I nodded silently, staring into the fire, and thinking on my own familial obligations. In comparison to Malfoy’s troubles, my mother’s insistence I complete an internship over the summer is nothing. I couldn’t imagine the pressure one must feel when told who you are going to marry since you’re in diapers. No choice, no freedom. I glanced at Malfoy. His features looked soft in the firelight. Just as they did in the erratic lighting of the club. He turned to look at me and I blushed.
“I should get home,” I said, setting my mug down. “For real this time.”
“I think I’ll stay a little longer,” Malfoy responded.
I got up from the couch, shrugged off his jacket, and handed it to him.
“Good night, Malfoy.”
“Good night, Winters.”
I took the bus back home and walked the rest of the way.
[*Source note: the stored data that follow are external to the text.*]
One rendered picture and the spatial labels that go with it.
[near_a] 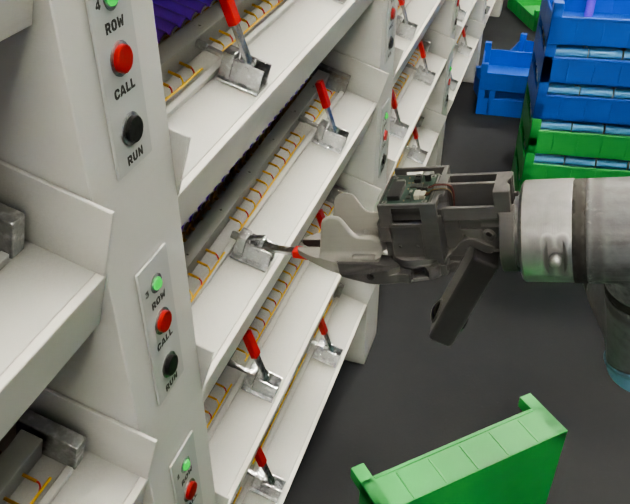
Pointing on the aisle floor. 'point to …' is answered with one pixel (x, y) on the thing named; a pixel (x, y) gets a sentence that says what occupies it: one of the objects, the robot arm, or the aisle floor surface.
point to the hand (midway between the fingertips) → (315, 252)
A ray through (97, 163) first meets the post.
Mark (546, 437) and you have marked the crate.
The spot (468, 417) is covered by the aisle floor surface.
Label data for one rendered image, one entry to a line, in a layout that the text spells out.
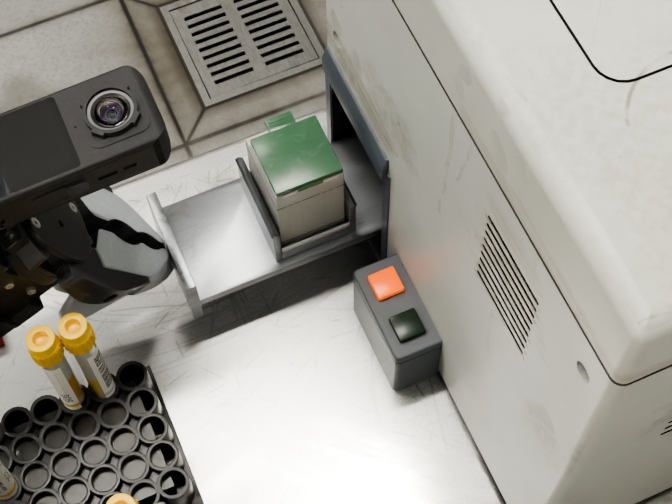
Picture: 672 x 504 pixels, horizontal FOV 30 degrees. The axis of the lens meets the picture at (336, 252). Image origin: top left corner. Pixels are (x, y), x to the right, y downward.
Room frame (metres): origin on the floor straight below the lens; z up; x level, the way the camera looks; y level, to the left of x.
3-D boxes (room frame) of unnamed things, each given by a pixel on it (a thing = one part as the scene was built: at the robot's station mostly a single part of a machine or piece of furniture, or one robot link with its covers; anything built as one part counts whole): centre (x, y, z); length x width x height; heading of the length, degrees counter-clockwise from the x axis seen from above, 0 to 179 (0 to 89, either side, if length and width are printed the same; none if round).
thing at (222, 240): (0.36, 0.00, 0.92); 0.21 x 0.07 x 0.05; 112
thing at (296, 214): (0.36, 0.02, 0.95); 0.05 x 0.04 x 0.06; 22
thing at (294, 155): (0.36, 0.02, 0.98); 0.05 x 0.04 x 0.01; 22
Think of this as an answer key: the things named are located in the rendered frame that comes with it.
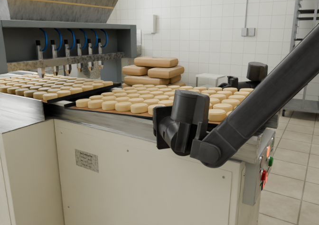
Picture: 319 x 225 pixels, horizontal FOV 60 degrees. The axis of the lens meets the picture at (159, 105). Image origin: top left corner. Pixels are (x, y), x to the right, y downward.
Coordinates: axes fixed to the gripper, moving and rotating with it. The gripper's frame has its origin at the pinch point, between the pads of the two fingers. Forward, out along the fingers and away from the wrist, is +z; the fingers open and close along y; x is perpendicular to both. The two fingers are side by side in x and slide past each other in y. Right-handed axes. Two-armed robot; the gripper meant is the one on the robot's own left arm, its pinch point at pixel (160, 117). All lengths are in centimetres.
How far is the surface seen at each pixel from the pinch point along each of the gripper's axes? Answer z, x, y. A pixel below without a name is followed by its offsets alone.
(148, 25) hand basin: 476, 99, -49
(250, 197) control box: -10.6, 20.8, 21.2
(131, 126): 11.6, -6.2, 5.0
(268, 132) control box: 3.7, 35.5, 9.7
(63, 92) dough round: 40.8, -27.3, -2.1
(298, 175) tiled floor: 107, 141, 93
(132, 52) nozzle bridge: 69, 4, -15
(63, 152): 33.7, -29.2, 19.0
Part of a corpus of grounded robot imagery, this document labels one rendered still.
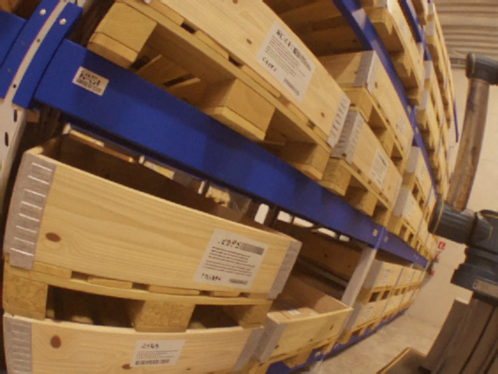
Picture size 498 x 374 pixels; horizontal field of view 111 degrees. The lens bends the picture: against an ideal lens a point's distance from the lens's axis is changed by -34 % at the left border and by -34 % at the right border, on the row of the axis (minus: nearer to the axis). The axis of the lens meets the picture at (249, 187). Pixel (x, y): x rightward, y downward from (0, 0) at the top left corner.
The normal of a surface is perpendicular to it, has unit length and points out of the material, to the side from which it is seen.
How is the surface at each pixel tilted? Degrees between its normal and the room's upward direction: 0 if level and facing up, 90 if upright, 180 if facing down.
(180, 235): 90
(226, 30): 90
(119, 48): 90
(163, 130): 90
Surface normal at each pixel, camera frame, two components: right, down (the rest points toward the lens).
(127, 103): 0.62, 0.21
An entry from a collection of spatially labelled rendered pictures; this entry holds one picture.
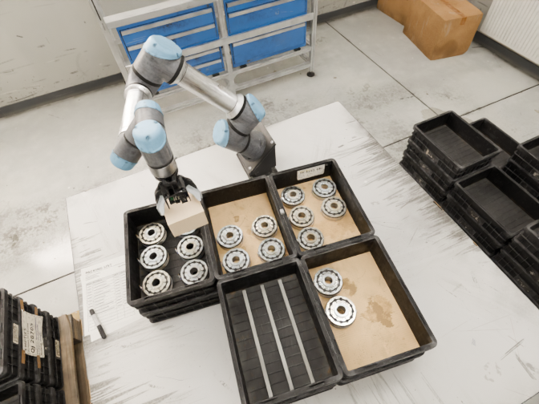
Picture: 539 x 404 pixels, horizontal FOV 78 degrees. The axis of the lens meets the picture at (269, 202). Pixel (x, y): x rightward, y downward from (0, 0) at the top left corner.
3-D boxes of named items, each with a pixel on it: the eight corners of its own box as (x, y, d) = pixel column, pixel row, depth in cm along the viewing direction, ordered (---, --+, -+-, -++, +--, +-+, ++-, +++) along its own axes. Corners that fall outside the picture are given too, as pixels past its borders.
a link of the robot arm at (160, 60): (245, 124, 156) (131, 58, 122) (265, 101, 149) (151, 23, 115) (250, 141, 149) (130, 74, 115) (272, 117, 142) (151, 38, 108)
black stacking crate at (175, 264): (135, 227, 142) (123, 212, 133) (203, 209, 146) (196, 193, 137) (139, 317, 120) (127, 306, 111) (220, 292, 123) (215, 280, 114)
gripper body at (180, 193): (168, 211, 101) (156, 186, 91) (161, 191, 106) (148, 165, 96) (192, 201, 103) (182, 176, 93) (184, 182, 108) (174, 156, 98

I would have brought the car if I knew I would be out so late, but driving was probably not the best idea at this time anyways.
As soon as I unlocked the front door and slipped inside, I knew something felt off.
My mother sat in the living room, wrapped in a robe and holding a mug in her lap. She looked at me. I looked at her. I opened my mouth to speak but she held up a hand to stop me.
“I don’t want to hear it. Go to bed.”
“Mom, I was—”
“Bed. Now.” She said, her lips set in a straight line.
I sighed and walked up to my room. It was nearing 4 a.m. and it felt like it. I took off my clothes, dropped onto my bed, and fell asleep instantly. The next morning, I had a vague memory of a dream involving a marble statue coming to life, only to slowly begin to crumble with each step it took. Soon, it was merely ash at the foot of its pedestal, the one place it had been safe, but the one place where it had never been allowed to live.